Which the CIA does, and not just one.

> might be able to give you an idea of financial things going on in the world

Which is more than a little important.

> but employing an economist who writes for a prominent media company or is on TV allows you to shape how the public THINKS about economics and financial markets which is much more powerful.

Sure, but that's a pretty unlikely role for a CIA officer; if the CIA was doing something outside like that (which would be absolutely unsurprising; in fact that it has in the past done so is well known [0]) it would be through outside assets.

> Perhaps the tweet is not an open admission of this

Its not, and it takes a total failure of reading comprehension to think it might be.

> but it doesn’t take a lot of effort to connect the dots.

There are literally no dots to connect.

[0] Look up the “Propaganda Assets Inventory”, aka Wisner’s Wurlitzer.

Is there any reason to believe the CIA wouldn't have covert assets surreptitiously working in all those same roles, either domestically or abroad?
i'm glad you said that because i read the parent comment and thought how could that list have been so miscontrued.
The Clandestine Service has had prohibitions against working under journalistic cover in the past. This is because it's thought that free access by journalists to trouble spots beats the possibility of tainting the profession in the eyes of the world (in other words: press access is a bigger net win).

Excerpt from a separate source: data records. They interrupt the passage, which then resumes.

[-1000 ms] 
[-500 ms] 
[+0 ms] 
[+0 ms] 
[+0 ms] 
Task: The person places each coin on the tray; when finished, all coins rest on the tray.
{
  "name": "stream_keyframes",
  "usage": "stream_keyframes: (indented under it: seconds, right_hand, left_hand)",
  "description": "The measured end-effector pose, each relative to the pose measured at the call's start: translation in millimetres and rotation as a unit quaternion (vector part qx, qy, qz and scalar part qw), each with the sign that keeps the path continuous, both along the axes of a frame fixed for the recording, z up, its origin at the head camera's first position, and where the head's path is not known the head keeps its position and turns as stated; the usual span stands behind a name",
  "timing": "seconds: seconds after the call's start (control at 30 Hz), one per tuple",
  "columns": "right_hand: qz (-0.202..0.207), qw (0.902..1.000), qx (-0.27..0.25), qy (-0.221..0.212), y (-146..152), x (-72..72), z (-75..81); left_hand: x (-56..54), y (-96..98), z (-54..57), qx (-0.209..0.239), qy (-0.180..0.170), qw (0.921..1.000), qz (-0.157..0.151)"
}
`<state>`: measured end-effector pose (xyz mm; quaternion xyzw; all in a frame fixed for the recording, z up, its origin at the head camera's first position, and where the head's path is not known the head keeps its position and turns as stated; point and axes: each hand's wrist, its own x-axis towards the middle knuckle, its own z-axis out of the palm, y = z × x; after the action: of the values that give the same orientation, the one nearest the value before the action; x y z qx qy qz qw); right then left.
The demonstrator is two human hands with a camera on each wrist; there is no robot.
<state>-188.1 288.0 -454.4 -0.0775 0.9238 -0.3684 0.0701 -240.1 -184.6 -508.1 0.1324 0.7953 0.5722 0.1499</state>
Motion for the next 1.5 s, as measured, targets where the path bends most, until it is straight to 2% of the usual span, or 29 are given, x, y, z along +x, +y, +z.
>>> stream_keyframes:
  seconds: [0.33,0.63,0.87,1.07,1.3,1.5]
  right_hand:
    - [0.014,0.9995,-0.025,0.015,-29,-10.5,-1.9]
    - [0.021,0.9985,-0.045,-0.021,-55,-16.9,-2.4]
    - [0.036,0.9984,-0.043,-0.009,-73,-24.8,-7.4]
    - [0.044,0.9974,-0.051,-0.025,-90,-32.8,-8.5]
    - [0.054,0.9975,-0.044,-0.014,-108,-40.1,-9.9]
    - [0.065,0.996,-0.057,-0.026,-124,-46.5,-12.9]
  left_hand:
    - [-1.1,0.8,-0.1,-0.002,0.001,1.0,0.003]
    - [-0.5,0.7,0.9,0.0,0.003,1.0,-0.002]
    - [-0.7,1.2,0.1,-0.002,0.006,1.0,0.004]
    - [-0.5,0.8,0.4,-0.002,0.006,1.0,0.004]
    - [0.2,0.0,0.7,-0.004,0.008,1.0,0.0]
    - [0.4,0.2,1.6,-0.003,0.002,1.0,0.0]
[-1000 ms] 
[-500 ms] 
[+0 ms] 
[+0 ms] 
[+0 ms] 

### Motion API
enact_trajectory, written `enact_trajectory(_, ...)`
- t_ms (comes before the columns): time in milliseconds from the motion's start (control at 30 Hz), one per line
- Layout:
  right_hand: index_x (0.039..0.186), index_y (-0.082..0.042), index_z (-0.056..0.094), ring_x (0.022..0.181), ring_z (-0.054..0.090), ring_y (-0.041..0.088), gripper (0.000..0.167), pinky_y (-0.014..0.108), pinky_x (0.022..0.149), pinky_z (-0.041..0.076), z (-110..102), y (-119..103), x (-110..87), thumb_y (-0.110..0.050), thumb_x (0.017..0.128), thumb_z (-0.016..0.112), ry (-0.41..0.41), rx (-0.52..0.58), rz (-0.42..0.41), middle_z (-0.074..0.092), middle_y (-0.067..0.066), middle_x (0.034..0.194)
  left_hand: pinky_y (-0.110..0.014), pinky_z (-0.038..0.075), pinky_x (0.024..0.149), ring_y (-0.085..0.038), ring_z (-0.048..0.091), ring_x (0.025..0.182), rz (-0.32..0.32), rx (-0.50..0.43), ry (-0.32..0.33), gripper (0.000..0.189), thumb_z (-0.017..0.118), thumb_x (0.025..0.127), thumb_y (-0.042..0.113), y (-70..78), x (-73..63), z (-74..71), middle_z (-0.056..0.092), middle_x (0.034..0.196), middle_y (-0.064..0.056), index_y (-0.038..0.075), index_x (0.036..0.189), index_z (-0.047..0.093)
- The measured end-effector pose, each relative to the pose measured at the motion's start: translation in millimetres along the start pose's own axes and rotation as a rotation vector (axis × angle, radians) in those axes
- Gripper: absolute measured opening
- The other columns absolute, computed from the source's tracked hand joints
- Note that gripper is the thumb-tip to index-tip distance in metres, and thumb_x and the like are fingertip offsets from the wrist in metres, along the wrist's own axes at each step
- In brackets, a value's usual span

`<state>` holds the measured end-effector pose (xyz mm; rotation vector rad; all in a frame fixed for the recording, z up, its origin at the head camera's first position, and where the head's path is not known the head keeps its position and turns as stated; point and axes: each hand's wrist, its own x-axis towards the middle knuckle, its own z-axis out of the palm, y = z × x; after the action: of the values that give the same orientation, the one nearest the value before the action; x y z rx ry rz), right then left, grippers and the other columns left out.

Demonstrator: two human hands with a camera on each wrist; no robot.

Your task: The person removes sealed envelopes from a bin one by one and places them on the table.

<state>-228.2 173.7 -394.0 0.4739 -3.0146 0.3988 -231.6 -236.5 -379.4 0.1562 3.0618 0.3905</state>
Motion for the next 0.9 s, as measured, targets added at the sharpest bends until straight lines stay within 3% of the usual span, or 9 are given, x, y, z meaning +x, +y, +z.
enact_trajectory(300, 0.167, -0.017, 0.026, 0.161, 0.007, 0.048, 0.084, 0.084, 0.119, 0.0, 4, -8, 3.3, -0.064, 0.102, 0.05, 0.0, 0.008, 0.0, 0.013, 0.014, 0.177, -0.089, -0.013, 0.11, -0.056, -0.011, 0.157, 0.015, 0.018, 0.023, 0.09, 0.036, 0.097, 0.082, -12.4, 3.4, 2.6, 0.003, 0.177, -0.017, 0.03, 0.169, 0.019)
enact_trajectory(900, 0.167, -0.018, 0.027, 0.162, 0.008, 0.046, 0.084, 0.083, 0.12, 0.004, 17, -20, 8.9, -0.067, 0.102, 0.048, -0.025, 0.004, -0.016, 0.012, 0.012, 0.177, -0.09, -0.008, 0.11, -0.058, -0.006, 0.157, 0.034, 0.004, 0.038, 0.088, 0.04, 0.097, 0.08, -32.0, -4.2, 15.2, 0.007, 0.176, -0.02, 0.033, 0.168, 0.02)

It has been violated from time to time, but at least it's talked about. To my knowledge, the only absolute bar is anything at all to do with the Peace Corps. It would be a Very Bad Thing if people start to think those nice kids digging wells and handing out rice might be intelligence officers.

This logic didn't stop them from running a fake vaccination program in Pakistan to try to find Osama. It directly led to a significant rise in vaccine refusal in the region.

https://www.vox.com/first-person/22256595/vaccine-covid-paki...

So I find it unlikely that they internally enforce prohibitions against meddling with anything at all.

They did not stop either. They have used being vaccination workers as cover in Kenya.

https://www.dailymaverick.co.za/article/2020-08-28-revealed-...

The CIA employs linguists!?

All of the things you've listed sound pretty reasonable for basically any huge gov agency

> The CIA employs linguists!?

Not sure why this is a surprise? They're in the business of understanding information from all over the world, in all languages... and are undoubtedly interested in things like "this accent means this person came from this part of the country" too.

It could be a surprise because they always blame translation difficulties whenever they fail to predict important events e.g. fall of USSR, 9/11, no WMDs, 12-hour Taliban flash-takeover of Afghanistan, etc. One almost suspects that they don't particularly care to get "intelligence" right since they have other priorities.
Sarcasm. I hoped it was obvious from the second paragraph.
Oops, sorry.

I read it as "well this one is surprisingly, but the list is generally reasonable". My bad.